By rooting the decision in the Fourteenth Amendment’s liberty and equality guarantees, the Court framed marriage equality not as a political preference but as a constitutional right tied to personal dignity, autonomy, and equality under law. This reasoning truly exemplifies the fundamental underpinnings of US law: if a state, at any level, does not have a strong and legitimate-enough interest to protect given its obligations to the people, it may not interfere with personal rights and liberties. The strongest personal rights require the strongest state interests to justify an interference, or a law that amounts to an interference cannot stand.

Comparing Models: Constitutional Rights vs. Mutual Recognition

The US perspective focuses on negative rights and has a relatively suspicious view of subjecting one’s liberty to the social contract that is living under the rule of law. From the US perspective, the topic of this post is a story of two legal systems built on a compromise between sovereign States and supranational institutions, where competence for family law — and all else not enumerated in the founding constitutional law — remains largely at the more local level, and where protecting minority rights to equal treatment by the state is in tension with local-level political will to retain legal distinctions that (at the supra level) are now deemed unjustified discrimination.

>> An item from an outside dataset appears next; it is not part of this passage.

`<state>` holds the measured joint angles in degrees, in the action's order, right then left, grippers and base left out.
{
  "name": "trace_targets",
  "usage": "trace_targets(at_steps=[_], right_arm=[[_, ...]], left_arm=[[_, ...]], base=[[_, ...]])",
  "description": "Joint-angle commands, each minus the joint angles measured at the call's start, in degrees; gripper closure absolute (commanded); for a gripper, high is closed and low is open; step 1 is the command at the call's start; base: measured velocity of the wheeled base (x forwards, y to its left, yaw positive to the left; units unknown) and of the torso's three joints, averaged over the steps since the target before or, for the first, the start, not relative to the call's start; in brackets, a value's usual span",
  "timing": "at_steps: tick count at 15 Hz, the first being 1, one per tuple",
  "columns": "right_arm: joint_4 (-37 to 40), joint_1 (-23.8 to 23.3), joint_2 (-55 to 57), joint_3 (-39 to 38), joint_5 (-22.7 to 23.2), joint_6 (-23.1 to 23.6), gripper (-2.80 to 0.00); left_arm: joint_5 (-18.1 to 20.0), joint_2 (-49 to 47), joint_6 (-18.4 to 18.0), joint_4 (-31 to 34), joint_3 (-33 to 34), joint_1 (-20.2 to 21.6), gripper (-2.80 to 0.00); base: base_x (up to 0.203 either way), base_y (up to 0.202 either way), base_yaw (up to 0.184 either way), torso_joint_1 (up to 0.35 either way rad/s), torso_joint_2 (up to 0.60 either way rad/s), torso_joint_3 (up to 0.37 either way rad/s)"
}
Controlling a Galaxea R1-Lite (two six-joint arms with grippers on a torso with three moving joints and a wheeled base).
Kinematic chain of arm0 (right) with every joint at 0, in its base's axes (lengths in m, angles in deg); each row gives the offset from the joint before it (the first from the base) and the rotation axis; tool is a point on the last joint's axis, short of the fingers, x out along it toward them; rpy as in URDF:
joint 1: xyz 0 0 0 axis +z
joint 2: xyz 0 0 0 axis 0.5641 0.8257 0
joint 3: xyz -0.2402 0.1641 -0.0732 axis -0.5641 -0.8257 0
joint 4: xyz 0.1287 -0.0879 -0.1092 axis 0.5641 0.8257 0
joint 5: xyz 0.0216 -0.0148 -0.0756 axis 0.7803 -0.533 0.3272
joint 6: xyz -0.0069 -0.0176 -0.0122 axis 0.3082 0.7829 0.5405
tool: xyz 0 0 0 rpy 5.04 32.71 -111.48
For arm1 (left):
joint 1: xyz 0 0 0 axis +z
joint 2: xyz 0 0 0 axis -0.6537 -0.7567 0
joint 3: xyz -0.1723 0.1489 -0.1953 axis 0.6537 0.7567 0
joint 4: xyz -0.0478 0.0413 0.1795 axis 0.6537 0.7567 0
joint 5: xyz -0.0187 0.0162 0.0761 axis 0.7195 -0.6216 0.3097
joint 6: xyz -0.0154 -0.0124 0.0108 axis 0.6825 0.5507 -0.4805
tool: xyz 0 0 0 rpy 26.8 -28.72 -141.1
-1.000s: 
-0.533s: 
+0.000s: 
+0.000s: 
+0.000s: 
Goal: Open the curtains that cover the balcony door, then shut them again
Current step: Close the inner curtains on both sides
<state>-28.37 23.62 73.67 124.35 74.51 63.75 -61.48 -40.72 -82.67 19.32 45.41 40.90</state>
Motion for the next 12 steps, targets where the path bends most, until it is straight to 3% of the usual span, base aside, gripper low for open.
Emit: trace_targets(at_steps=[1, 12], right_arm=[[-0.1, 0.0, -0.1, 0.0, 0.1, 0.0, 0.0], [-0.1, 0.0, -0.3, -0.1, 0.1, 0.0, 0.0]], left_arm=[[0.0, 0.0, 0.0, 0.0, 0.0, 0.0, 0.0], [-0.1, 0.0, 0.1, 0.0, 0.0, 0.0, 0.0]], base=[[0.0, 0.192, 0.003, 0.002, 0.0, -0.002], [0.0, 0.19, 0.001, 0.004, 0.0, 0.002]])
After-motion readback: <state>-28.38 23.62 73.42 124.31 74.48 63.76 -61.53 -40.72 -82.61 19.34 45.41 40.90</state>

The decision of the Court of Justice relies on EU law’s conflict-of-laws / recognition regime, grounded in internal market freedoms and human rights under the Charter. It protects the liberty of EU citizens to move freely, with family, and not to suffer discrimination when doing so, but within the confines of EU competences.

The US decision relies on the State’s lack of a strong-enough justification to infringe the constitutionally-protected liberty to choose one’s partner, especially where equality before the law for those belonging to minority groups is threatened by laws allowing some but not others to marry. This is possible because the states have ratified constitutional laws that guarantee individual liberty and non-discrimination in such a way that the federal courts can rule unconstitutional even state-level laws infringing them. It raises a question I can pose to you for debate in the comments: in what ways might EU law one day justify a more comprehensive guarantee of EU-wide marriage equality?

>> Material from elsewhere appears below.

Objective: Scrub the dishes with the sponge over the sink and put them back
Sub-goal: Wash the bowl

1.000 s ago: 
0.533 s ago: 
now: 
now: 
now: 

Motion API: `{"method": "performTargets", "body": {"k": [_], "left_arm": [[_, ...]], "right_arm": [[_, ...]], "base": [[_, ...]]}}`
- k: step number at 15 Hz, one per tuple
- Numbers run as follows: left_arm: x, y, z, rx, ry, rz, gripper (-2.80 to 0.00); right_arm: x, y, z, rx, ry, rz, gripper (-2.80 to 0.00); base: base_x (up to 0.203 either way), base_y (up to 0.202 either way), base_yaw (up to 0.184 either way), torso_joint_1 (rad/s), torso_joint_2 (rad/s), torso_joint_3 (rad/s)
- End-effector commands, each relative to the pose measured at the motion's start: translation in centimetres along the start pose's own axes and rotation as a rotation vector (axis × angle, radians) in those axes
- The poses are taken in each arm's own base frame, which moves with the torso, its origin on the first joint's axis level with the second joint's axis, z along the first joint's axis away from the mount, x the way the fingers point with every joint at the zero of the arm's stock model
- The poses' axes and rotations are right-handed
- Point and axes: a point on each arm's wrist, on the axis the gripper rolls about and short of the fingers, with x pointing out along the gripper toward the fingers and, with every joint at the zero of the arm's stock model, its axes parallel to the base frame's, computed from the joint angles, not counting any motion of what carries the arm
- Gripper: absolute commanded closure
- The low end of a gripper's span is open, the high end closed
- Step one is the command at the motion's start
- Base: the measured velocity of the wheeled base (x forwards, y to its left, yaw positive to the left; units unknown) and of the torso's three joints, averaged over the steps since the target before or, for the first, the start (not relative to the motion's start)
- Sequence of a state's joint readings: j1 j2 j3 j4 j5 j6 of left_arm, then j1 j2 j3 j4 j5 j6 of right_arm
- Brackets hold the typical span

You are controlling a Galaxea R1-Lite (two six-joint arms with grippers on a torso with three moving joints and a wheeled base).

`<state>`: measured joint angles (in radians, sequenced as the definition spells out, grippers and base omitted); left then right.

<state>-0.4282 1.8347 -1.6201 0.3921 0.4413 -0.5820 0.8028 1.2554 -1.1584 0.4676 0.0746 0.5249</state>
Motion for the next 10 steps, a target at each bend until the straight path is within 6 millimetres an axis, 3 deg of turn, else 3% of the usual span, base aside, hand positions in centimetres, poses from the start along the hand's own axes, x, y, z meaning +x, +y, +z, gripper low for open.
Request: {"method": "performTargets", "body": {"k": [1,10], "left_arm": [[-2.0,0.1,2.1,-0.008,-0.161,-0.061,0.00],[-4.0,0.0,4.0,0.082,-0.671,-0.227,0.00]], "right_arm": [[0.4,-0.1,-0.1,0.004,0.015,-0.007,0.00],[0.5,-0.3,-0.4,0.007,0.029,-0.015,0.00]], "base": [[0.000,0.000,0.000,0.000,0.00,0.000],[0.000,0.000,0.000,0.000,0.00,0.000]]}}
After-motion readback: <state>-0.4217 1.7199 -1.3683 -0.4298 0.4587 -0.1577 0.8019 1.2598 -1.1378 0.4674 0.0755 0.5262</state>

The 2025 judgment of the Court of Justice requires only recognition of already valid same-sex marriages from other EU states, but it does provide a functional equivalent to the US rule, a PIL solution for same-sex couples, albeit by creating a “two-tier” reality difficult to justify through the constitutional-rights, American lens, but admittedly more respectful of the remaining political divides in the (younger) Union.